Medité la respuesta. ¿Cuánto sacaba nuestro asesino por ofrecerles una vida nueva a pacientes a un paso de desaparecer de este mundo? ¿Lo hacía porque quería sacar provecho del sufrimiento de los demás? ¿O porque experimentaba una emoción sin igual decidiendo a quién concederle la posibilidad de seguir viviendo y a quién condenar a languidecer lentamente en una clínica, a la espera del infarto o del accidente de tráfico que les proporcionaría un riñón nuevo, un corazón nuevo, un par nuevo de pulmones?

—Disfruta como un enano con todo esto —concluí—. Tiene que ser eso.
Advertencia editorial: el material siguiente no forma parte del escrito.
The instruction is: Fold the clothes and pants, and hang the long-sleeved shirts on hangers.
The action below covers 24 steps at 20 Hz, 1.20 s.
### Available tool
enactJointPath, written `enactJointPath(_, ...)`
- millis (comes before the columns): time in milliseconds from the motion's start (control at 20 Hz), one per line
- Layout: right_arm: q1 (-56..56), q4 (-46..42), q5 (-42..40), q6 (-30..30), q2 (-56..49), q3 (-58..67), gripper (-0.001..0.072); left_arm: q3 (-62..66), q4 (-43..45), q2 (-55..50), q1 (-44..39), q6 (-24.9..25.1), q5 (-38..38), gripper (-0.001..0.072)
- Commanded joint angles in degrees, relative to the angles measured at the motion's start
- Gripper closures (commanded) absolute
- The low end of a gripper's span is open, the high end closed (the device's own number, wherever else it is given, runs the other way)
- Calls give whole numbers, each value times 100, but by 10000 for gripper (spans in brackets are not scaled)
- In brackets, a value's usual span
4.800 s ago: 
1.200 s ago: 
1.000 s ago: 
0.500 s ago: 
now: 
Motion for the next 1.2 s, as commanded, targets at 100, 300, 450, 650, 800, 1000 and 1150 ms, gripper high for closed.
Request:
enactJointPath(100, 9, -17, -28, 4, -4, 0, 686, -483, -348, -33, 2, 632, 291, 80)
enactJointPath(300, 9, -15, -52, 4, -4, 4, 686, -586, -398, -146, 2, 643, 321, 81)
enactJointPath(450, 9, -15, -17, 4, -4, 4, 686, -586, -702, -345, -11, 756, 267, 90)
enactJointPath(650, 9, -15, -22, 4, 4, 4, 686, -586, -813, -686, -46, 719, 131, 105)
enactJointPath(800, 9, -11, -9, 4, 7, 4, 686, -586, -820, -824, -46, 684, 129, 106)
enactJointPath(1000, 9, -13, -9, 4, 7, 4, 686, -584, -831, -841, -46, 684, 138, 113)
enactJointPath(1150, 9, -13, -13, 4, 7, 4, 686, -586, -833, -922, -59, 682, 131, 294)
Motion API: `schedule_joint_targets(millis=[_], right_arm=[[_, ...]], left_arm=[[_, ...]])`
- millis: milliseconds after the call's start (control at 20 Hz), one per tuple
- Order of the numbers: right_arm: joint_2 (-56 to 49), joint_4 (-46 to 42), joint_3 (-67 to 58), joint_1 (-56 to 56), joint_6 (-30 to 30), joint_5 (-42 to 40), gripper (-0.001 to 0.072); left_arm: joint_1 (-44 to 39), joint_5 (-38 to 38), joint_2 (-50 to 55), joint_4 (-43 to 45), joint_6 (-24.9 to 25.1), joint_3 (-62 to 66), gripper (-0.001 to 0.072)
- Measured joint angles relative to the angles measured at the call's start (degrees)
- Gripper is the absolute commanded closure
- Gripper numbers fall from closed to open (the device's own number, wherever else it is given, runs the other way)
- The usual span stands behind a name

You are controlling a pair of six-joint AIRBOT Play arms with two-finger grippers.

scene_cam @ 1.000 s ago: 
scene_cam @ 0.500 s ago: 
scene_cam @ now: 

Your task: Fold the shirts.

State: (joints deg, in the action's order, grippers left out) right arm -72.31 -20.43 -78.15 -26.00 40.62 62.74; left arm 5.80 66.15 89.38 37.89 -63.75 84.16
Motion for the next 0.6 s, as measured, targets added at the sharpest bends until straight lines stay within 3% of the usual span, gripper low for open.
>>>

Hay veinte cadáveres, que sepamos de momento. No se hace algo así veinte veces solo por la pasta. No cometes semejante barbaridad tantas veces porque es una tarea sin más.

—Me gustaría saber si los receptores de los órganos estaban enterados —musitó Eden—. Me gustaría saber qué les contaba. Fácilmente pudo inventarse un cuento chino para hacer más atractivo el trato. Si estuvieras muriéndote y yo te dijera que estoy a punto de recibir un riñón de un preso de otro país que está en el corredor de la muerte, ¿tú lo aceptarías? Es decir, ese riñón tiene que ir a alguna parte.

—Pues no lo sé.

—Llevas seis meses en la lista de espera. Diez meses. Dos años. Llevas dos años en cama.

—Tendría que pensarlo —respondí con un suspiro. Pasamos por delante de una valla publicitaria que anunciaba con grandes letras rojas unas liquidaciones por cierre del año fiscal. «¡Reventamos los precios!».

Ninguno de los dos dijo nada.

 

Jason llevaba un rato de pie en el terreno que rodeaba una casa que tenía las puertas y las ventanas cegadas con tablones. Contemplaba las montañas. Desde el corazón del polvoriento oeste se aproximaba lentamente una tormenta, y, aunque no podía verla, hacía una hora que le había empezado a llegar ese olor que estimulaba a la tierra. Y había salido a esperarla entre la hierba alta.